Birleşik Devletler’in ilk ve son olarak tesis etmek için çaba harcadığı ülkelerde demokrasi yükseldi mi? Hayır, ne Irak ne Afganistan ne de Somali şimdiye dek demokrasi olmadı.
Arap Uyanışı, diğer Batılı ülkeler gibi Birleşik Devletler’in mevcut durumu garanti eder görünen rejimleri desteklediği ülkelerde gerçekleşti. Birleşik Devletler’in Mısır’a senelik verdiği 1 milyar dolarlık askeri yardımdan bahsedelim. 11 yıl sonra, bilanço eksidedir. Birleşik Devletler’in daha az etkisi, daha az meşruiyeti ve daha derinliği vardır.
İkinci yanlış, Batı’yı somutlaştırma/cisimleştirme seçimidir. Hakikatte bu Amerika’nın orijinal ruhu değildir. Altmış yıl önce Afrika ve Kuzey Afrika’da bu ülkenin imajı böyle değildi. Avrupa, sömürgeciliğin neticeleriyle boğuşurken, Amerika tarihinden gelen hak eşitliğinin ve özgürlüğün sembolüydü.
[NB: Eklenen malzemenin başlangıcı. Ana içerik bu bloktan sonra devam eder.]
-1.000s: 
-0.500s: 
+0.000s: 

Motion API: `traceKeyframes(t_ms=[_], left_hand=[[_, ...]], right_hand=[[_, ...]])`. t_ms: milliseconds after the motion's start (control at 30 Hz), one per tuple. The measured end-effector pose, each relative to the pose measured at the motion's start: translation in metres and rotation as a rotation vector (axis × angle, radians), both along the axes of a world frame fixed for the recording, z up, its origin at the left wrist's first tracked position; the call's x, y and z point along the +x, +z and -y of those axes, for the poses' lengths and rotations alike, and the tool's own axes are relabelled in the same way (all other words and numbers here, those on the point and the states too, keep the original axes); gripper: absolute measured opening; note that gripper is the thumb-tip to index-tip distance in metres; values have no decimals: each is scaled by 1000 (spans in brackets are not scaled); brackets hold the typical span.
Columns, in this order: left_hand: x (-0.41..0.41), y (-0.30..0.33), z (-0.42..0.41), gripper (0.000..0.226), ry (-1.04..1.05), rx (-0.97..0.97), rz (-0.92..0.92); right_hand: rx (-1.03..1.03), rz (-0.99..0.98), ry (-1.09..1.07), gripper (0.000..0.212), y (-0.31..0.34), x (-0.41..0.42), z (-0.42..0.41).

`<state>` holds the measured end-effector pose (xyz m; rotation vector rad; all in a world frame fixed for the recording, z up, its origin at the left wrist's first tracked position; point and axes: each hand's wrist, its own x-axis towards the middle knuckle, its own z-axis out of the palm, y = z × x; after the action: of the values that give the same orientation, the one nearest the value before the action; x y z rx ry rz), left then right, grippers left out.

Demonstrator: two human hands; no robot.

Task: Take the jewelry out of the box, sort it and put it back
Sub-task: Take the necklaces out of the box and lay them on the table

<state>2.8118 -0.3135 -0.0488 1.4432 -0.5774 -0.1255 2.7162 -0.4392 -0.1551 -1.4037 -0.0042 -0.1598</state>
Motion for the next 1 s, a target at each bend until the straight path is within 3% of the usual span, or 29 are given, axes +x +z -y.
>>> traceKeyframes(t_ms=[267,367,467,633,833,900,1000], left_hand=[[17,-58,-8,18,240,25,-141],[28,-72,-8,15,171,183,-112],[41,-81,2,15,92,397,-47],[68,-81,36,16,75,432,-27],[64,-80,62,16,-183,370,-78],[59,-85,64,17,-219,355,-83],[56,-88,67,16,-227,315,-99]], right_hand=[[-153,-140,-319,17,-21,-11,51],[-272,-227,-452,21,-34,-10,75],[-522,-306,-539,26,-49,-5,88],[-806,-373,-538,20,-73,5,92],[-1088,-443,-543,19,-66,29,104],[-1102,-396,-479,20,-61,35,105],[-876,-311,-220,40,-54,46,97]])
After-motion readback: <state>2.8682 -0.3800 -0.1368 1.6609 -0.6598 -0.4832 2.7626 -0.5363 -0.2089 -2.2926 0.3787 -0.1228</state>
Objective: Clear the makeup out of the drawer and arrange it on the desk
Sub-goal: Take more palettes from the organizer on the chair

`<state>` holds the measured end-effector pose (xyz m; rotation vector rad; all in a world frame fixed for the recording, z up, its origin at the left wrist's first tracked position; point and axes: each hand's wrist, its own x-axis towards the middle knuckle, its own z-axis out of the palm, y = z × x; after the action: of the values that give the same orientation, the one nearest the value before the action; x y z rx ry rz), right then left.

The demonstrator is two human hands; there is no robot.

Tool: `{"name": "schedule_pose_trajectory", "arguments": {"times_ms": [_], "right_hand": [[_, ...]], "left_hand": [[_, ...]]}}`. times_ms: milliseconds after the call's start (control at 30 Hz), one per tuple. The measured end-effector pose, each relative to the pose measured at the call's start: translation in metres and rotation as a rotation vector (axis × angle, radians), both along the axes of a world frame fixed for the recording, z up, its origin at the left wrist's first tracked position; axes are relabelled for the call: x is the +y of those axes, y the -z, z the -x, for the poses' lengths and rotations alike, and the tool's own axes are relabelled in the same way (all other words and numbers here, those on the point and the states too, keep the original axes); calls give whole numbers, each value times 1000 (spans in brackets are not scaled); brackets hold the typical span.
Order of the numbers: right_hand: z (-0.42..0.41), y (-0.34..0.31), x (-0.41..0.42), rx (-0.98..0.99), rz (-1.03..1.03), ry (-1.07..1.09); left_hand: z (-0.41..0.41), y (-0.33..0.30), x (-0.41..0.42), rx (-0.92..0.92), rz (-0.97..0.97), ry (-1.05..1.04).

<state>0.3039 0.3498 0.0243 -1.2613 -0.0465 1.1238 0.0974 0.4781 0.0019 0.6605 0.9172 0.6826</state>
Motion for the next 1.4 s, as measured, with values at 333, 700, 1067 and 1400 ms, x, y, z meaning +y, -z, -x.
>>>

21’nci yüzyılın başlangıcından beri, Amerika kendini sürekli daha az şekilde Yeni Dünya imajı, sürekli daha fazla olarak Batı’nın son durak noktası olarak görüyor. Bu, bir barınak ve bir pota olarak geçmişinizi yadsımak demektir. Aynı zamanda farklı kültürlerin barış içinde yaşayabildiği bir ülke, dünyanın kendisi olarak geleceğinizi de olumsuzlamaktır.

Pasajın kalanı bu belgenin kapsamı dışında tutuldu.